Fue uno de los organizadores de las Cortes de 1812, en las cuales participó activamente como diputado de la mayoría liberal. A petición suya, se decretó denominar Plaza de la Constitución todas las plazas importantes de las ciudades españolas. En una de sus últimas intervenciones explicó su concepción de la representación de los diputados como un mandato de la nación en su conjunto, no fragmentable por territorios, pues “nos llamamos diputados de la Nación y no de tal o tal provincia; hay diputados por Cataluña, por Galicia, etc., mas no de Cataluña, de Galicia, etc.”. Se distinguió también como incansable orador popular, dedicándose a recorrer Andalucía organizando asambleas en las que, con sus ardientes discursos patrióticos, exaltaba la moral combativa de los congregados.

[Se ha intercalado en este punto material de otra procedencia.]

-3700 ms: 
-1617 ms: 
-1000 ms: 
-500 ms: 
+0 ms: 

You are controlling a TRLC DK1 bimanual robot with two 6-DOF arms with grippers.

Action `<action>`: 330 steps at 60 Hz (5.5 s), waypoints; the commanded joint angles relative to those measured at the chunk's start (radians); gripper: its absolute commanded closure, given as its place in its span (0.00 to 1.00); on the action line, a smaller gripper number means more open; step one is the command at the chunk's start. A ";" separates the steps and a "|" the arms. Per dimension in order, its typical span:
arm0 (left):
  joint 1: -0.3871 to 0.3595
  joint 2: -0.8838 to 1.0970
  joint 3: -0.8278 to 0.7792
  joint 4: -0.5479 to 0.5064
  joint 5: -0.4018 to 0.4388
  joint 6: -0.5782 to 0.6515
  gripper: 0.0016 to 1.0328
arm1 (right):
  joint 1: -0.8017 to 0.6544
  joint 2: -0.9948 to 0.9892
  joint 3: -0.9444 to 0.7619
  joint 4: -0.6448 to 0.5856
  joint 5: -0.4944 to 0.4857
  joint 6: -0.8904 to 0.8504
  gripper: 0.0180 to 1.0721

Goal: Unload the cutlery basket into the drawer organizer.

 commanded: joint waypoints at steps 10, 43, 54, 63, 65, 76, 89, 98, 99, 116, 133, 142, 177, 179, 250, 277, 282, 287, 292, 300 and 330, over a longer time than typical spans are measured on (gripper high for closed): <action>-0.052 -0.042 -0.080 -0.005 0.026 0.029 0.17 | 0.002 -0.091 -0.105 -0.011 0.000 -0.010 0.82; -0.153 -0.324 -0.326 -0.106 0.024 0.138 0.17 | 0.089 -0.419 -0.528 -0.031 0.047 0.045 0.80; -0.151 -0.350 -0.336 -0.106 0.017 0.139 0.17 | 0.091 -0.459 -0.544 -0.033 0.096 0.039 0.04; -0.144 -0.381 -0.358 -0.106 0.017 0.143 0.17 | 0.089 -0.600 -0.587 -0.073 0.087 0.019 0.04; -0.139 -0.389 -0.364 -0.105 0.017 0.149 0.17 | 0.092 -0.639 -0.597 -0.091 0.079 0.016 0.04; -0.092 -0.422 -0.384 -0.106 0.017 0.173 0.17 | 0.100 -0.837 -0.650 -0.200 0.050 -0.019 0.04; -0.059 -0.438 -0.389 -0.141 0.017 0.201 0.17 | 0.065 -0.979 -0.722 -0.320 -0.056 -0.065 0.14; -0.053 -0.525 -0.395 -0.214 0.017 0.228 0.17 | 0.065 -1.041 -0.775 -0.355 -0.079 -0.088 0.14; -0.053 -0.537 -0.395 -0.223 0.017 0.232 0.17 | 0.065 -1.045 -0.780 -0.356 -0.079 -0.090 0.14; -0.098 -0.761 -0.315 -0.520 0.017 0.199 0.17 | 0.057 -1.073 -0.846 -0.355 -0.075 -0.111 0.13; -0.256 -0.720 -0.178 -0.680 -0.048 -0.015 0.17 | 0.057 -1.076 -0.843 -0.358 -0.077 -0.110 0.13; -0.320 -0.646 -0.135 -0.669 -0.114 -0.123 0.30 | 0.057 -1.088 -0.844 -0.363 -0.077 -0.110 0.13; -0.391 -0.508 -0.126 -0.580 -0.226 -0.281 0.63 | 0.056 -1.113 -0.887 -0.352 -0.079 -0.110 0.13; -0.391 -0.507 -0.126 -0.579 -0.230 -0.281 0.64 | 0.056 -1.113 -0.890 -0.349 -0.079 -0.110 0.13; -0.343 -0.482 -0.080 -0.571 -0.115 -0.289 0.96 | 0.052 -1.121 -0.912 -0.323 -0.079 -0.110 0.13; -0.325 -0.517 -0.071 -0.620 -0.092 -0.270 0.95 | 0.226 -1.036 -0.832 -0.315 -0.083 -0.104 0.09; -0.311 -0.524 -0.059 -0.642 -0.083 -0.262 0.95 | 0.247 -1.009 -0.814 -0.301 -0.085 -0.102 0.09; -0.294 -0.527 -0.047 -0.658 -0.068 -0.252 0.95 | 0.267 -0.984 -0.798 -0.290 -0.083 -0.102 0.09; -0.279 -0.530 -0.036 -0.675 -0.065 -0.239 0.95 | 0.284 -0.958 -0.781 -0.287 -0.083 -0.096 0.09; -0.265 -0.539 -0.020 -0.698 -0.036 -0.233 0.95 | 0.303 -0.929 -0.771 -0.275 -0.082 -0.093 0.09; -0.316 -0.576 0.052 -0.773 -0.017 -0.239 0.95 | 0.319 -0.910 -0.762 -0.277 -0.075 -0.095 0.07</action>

El último libro salido de la pluma de Capmany, Centinela contra franceses, es la más contundente exaltación de España que se haya escrito jamás. Lamentando su avanzada edad, que le impedía empuñar las armas, arengó a sus compatriotas para que todos participaran en la lucha común por la independencia de España. Y lo concluyó con estas palabras dedicadas a los soldados españoles:
“Adonde quiera que os lleve la fortuna, lleváis la patria con vosotros. Cuando perecierais todos, iremos los viejos, los niños y las mujeres a enterrarnos con vosotros, y las naciones que trasladen a esta desolada región sus hogares y su servidumbre, leerán atónitas: AQUÍ YACE ESPAÑA LIBRE. Y yo doy aquí fin a este escrito por no morirme antes de tiempo”.
Pero no le mató su ardor patriótico, sino la fiebre amarilla que afectó en 1813 a la capital constitucional. Con motivo del traslado de sus restos mortales en 1857 a su ciudad natal, el alcalde, Ramón Figueras, pidió a los barceloneses que “seamos, como él, tan buenos españoles como buenos catalanes: no nos encastillemos en un angosto provincialismo, que no pocas veces descansa más en rencores tradicionales y añejas preocupaciones que en un verdadero amor al país. Estrechemos los lazos de la nacionalidad española sin aflojar los que nos ligan a nuestra querida Cataluña”. Y el eminente jurista y político Manuel Durán y Bas explicó así el orgullo que para Barcelona representaba haberlo tenido entre sus hijos: “Por su cuna pertenece a Cataluña; por su ferviente amor patrio pertenece a la nación entera. ¡Bien por ti, Cataluña, que has dado tales hijos a España!”.
De su bicentenario no se ha acordado nadie ni en la Cataluña orwellizada ni en la España sin pulso. Y menos que nadie, los representantes de una soberanía nacional de la cual Capmany fue uno de los padres.
Un ejemplo más de cómo el ocultamiento de la Cataluña real hará inevitable el triunfo de la farsa catalanista.